_Required work_: The material below includes pictures; leave them out and return only the lines between the line containing "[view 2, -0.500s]" and the line containing "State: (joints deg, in", inclusive, word for word.
-- Available records follows --
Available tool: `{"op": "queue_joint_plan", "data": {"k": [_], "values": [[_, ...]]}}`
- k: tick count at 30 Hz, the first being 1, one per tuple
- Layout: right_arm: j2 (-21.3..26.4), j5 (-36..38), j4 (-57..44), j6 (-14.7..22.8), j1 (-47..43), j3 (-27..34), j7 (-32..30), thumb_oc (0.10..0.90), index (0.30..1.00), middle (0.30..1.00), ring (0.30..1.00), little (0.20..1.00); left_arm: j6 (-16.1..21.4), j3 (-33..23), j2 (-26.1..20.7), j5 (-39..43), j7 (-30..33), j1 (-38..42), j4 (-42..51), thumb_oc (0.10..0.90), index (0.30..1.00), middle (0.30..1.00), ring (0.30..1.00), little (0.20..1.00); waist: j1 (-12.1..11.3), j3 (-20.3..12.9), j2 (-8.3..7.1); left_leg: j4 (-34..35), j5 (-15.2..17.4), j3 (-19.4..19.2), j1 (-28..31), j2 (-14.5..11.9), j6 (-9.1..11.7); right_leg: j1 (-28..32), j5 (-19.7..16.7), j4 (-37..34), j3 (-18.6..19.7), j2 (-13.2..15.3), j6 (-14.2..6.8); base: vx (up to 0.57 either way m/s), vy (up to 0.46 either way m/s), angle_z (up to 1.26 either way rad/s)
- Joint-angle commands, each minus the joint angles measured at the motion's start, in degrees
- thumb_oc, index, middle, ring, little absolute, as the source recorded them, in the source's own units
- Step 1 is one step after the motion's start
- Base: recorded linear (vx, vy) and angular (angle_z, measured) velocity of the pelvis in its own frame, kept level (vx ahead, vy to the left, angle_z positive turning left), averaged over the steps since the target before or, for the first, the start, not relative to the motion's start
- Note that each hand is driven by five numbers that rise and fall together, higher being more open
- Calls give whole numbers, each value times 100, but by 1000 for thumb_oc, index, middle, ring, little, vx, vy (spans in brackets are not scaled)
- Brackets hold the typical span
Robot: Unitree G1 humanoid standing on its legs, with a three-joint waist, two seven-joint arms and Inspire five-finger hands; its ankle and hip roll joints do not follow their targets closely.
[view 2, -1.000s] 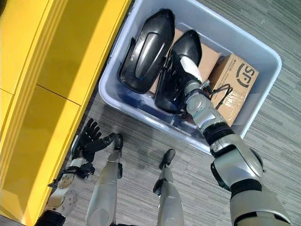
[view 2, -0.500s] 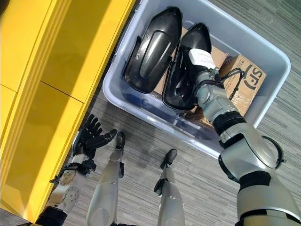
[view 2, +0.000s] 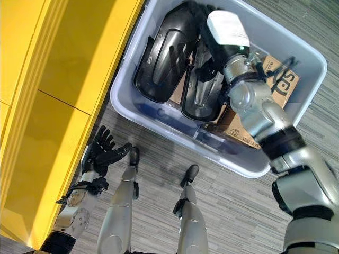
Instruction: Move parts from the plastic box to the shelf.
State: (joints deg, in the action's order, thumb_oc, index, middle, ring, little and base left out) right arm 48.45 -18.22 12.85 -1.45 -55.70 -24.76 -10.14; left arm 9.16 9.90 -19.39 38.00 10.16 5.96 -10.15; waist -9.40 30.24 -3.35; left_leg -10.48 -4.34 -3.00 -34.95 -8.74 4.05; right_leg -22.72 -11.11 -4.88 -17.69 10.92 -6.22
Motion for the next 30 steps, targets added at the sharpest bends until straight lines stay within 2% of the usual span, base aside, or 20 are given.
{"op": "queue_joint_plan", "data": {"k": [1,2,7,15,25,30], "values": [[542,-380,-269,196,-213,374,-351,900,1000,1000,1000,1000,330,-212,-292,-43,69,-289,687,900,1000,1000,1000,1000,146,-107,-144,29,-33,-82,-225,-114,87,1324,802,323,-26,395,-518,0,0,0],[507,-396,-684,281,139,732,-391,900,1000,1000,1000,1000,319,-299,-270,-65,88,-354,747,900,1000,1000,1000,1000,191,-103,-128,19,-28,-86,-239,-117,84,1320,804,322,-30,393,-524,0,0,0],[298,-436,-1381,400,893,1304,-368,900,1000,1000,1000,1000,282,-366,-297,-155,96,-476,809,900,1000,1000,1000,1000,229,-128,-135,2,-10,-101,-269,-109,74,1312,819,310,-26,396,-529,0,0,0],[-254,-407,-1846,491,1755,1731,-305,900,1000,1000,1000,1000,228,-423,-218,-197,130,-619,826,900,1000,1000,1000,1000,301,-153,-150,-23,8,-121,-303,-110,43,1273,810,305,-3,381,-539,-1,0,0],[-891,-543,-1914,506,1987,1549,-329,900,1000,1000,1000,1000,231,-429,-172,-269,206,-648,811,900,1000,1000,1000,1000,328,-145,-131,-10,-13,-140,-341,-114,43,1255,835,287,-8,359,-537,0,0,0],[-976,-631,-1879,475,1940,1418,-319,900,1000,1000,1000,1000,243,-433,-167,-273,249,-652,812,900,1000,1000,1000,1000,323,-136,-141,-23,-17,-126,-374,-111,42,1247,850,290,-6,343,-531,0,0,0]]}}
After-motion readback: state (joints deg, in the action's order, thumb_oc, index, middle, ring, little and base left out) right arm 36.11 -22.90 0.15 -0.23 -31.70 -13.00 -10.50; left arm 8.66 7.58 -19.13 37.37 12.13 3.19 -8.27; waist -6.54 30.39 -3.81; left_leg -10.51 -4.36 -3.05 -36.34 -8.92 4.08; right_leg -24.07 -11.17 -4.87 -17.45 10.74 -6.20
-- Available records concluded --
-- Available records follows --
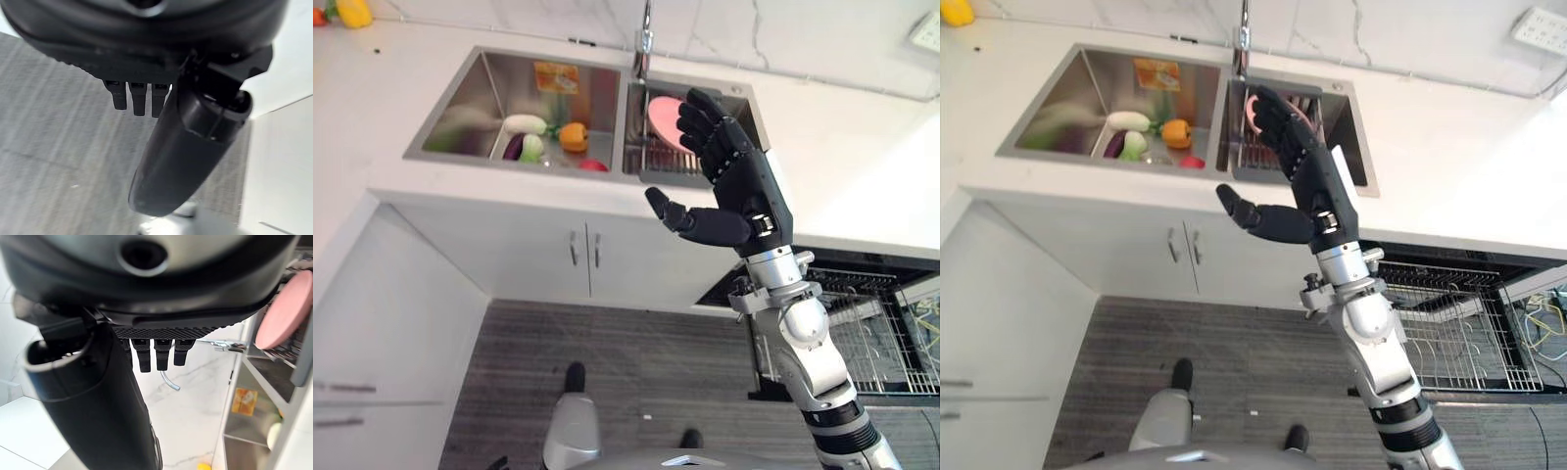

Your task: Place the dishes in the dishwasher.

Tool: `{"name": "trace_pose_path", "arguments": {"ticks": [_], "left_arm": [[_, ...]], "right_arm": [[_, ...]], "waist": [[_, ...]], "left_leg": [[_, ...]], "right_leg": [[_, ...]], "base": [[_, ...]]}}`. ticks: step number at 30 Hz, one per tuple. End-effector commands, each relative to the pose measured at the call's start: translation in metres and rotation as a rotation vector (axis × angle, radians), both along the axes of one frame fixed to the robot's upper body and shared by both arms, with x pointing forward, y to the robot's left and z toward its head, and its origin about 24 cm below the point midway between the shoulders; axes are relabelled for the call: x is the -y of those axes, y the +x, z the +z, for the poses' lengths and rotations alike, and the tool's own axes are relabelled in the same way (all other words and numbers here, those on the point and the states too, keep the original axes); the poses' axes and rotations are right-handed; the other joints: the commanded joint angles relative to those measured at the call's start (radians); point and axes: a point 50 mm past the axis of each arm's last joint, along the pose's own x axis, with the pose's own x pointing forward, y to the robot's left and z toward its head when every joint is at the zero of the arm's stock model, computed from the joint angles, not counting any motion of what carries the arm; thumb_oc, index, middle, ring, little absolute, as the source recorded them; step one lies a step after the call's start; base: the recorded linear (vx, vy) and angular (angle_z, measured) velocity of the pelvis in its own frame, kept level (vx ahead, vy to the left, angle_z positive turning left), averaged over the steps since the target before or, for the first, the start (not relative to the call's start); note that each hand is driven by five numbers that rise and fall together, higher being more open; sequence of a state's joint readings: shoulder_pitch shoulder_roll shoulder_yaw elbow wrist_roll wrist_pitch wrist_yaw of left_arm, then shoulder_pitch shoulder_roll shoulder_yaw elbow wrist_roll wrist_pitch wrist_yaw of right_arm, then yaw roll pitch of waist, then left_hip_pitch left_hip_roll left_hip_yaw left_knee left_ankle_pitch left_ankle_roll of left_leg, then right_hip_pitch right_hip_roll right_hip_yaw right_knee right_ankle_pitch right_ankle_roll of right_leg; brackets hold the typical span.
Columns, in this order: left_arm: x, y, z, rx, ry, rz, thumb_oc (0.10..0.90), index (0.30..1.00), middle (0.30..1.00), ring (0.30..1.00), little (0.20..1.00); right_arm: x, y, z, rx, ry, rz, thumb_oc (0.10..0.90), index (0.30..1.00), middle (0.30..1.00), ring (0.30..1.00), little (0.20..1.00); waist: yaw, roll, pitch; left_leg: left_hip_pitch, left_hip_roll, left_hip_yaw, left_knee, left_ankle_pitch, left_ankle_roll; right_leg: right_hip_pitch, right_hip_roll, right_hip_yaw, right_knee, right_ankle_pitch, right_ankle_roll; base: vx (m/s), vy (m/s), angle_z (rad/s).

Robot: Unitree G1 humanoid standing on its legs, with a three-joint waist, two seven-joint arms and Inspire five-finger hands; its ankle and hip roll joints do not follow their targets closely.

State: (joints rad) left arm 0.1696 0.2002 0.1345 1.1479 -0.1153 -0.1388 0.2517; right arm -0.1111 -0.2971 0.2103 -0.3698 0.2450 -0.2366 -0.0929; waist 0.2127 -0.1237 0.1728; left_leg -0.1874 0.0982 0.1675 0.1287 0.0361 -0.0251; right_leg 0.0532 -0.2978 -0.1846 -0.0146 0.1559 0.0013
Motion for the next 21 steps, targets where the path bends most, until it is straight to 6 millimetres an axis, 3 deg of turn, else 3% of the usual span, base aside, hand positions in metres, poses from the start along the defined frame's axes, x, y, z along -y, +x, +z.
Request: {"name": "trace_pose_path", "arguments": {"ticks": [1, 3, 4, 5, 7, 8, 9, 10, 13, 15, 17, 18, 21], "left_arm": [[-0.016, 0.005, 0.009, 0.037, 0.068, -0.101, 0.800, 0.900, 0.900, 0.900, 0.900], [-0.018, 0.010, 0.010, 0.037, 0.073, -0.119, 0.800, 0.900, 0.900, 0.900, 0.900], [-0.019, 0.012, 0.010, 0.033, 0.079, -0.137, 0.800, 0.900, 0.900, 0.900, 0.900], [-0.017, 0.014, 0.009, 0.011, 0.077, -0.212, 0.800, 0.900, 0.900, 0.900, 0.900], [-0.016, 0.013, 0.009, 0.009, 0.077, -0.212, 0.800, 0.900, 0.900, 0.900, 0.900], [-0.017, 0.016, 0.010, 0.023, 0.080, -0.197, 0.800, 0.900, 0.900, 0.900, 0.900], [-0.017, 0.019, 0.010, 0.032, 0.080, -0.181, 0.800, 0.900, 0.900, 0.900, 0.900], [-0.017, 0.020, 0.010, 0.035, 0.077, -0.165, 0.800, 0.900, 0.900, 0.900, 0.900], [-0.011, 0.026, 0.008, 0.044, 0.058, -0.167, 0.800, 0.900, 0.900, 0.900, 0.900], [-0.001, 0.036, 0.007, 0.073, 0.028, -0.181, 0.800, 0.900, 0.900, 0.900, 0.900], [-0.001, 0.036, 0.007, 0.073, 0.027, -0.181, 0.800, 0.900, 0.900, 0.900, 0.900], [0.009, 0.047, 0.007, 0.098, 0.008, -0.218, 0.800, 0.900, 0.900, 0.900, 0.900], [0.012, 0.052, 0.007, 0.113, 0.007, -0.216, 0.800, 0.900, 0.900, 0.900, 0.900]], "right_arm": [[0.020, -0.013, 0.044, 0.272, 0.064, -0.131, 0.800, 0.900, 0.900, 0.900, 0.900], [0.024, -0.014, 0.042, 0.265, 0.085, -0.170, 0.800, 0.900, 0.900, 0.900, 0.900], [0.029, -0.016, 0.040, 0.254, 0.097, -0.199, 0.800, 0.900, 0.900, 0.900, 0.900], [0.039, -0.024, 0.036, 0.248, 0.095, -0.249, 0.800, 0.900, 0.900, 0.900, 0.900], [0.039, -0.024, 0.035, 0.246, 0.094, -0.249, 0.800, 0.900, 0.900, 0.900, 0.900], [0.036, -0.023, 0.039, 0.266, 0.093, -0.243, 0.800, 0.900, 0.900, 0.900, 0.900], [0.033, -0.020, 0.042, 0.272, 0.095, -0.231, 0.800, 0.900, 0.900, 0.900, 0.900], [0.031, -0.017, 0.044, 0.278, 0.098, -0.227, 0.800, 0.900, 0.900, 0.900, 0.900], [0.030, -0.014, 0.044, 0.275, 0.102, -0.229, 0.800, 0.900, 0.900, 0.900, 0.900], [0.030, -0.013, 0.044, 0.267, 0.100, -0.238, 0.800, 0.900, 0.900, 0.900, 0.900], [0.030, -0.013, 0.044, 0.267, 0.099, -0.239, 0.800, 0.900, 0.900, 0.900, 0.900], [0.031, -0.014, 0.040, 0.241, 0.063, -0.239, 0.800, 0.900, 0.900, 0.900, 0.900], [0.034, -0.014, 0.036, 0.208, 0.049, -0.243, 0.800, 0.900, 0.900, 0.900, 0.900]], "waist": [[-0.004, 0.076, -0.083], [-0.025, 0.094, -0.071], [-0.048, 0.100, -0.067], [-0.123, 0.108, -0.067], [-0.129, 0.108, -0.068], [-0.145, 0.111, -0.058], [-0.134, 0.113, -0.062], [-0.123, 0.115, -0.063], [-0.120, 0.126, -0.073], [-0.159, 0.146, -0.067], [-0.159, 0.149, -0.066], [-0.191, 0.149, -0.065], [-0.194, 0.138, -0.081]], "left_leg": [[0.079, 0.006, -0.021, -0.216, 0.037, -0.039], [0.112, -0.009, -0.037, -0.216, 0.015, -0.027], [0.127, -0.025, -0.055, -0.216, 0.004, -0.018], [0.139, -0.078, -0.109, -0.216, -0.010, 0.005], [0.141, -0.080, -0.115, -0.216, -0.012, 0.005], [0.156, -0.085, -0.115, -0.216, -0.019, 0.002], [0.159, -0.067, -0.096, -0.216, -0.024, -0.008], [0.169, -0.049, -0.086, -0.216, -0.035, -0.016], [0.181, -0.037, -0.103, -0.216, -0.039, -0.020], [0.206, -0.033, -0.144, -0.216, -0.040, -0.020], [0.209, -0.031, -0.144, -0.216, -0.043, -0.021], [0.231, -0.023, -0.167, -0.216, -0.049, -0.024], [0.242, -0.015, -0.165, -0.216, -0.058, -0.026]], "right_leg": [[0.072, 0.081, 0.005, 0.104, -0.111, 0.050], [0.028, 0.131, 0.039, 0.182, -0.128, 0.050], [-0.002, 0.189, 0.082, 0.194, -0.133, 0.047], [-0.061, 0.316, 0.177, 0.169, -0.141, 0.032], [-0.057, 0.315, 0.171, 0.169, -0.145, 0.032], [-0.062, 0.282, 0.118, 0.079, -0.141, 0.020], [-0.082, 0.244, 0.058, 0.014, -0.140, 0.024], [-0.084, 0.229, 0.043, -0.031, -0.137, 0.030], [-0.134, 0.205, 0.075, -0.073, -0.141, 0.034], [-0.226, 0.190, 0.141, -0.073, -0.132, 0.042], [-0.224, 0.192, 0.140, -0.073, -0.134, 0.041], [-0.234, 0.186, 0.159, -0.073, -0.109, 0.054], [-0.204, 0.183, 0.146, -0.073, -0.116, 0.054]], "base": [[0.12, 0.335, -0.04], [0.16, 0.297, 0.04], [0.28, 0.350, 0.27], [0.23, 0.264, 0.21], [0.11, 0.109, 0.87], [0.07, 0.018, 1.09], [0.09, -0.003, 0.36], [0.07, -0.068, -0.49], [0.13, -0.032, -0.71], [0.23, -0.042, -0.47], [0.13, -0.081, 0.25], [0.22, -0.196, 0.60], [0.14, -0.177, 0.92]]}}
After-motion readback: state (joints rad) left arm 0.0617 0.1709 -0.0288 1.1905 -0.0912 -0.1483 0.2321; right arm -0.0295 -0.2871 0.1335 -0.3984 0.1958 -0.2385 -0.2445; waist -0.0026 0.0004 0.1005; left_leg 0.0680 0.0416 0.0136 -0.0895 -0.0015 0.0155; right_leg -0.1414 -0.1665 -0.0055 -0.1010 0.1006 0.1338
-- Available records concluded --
_Solution to the exercise_:
[view 2, -0.500s] 
[view 2, +0.000s] 
Instruction: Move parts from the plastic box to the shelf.
State: (joints deg, in the action's order, thumb_oc, index, middle, ring, little and base left out) right arm 48.45 -18.22 12.85 -1.45 -55.70 -24.76 -10.14; left arm 9.16 9.90 -19.39 38.00 10.16 5.96 -10.15; waist -9.40 30.24 -3.35; left_leg -10.48 -4.34 -3.00 -34.95 -8.74 4.05; right_leg -22.72 -11.11 -4.88 -17.69 10.92 -6.22

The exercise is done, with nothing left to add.